Indonesian Tofu Salad
Prep
15 mins
Cook
30 mins
Servings
4
Difficulty
Easy
This Indonesian tofu salad has become my go to weeknight dinner because it comes together in under an hour and tastes absolutely vibrant. The beauty of this dish is how simple it truly is just fresh vegetables, crispy tofu, and a silky peanut sauce that brings everything together. Tofu is such a wonderful protein source, and what I love most is that it's packed with iron and calcium, making this salad genuinely nourishing without feeling heavy. The best part? You probably have most of these ingredients already in your kitchen, and there's minimal cooking involved, just a quick pan fry for the tofu. Serve it warm or chilled, either way it's absolutely delicious.
Ella x
Ingredients
- 400 gtofu
- 200 gmixed greens
- 1cucumber
- 1carrot
- 1bell pepper
- 100 mlpeanut sauce
- 20 mlsesame oil
- 50 mllime juice
- 1salt
- 1black pepper
- 2scallions
- 20 gsesame seeds
- 50 mlrice vinegar
Detail level
Instructions
- 1
Cut the tofu into small cubes and marinate in peanut sauce for at least 10 minutes.
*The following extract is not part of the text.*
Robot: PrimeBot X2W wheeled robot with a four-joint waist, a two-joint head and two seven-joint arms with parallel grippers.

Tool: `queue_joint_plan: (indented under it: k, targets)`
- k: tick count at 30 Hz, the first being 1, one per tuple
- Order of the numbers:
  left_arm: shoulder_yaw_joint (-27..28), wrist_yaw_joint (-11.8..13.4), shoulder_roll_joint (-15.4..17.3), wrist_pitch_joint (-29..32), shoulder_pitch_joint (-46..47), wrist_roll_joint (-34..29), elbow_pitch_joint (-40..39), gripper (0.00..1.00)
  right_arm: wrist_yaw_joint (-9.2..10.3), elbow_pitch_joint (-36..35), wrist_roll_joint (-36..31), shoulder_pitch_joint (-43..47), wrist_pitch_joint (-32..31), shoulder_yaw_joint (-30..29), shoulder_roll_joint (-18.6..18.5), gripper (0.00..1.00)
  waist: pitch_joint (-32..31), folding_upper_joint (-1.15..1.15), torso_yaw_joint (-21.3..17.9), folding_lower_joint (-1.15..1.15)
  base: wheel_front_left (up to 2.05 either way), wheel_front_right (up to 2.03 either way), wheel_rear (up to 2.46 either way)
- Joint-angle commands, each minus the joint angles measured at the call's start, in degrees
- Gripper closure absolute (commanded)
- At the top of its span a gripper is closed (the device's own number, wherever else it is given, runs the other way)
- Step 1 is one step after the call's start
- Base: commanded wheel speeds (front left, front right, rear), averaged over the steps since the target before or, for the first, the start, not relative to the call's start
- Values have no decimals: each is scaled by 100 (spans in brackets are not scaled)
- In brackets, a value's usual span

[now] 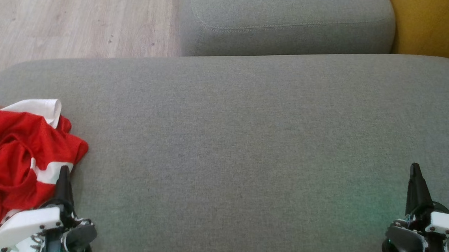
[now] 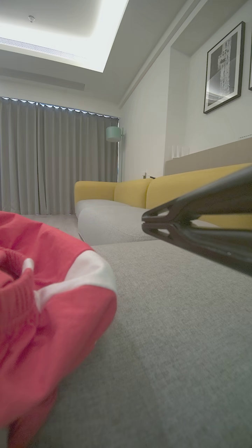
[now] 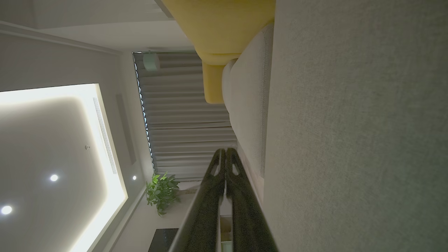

Tip: Adjust the amount of peanut sauce to your taste.
- 2
Wash and chop the mixed greens, cucumber, carrot, and bell pepper.
Tip: Use a vegetable peeler to peel the carrot.
- 3
Heat the sesame oil in a pan over medium heat.
Tip: Use a thermometer to ensure the oil reaches 180°C.
- 4
Add the scallions and sesame seeds to the pan and sauté until fragrant.
Tip: Stir constantly to prevent burning.
- 5
In a large bowl, combine the marinated tofu, mixed greens, and sautéd scallions.
Tip: Toss gently to combine.
- 6
Pour the rice vinegar and lime juice over the salad and toss again.
Tip: Adjust the seasoning to your taste.
- 7
Serve immediately and enjoy!
Tip: Garnish with additional scallions and sesame seeds if desired.
- 8
Store any leftover salad in an airtight container in the refrigerator for up to 2 days.
Tip: Refrigerate the salad at 4°C or below.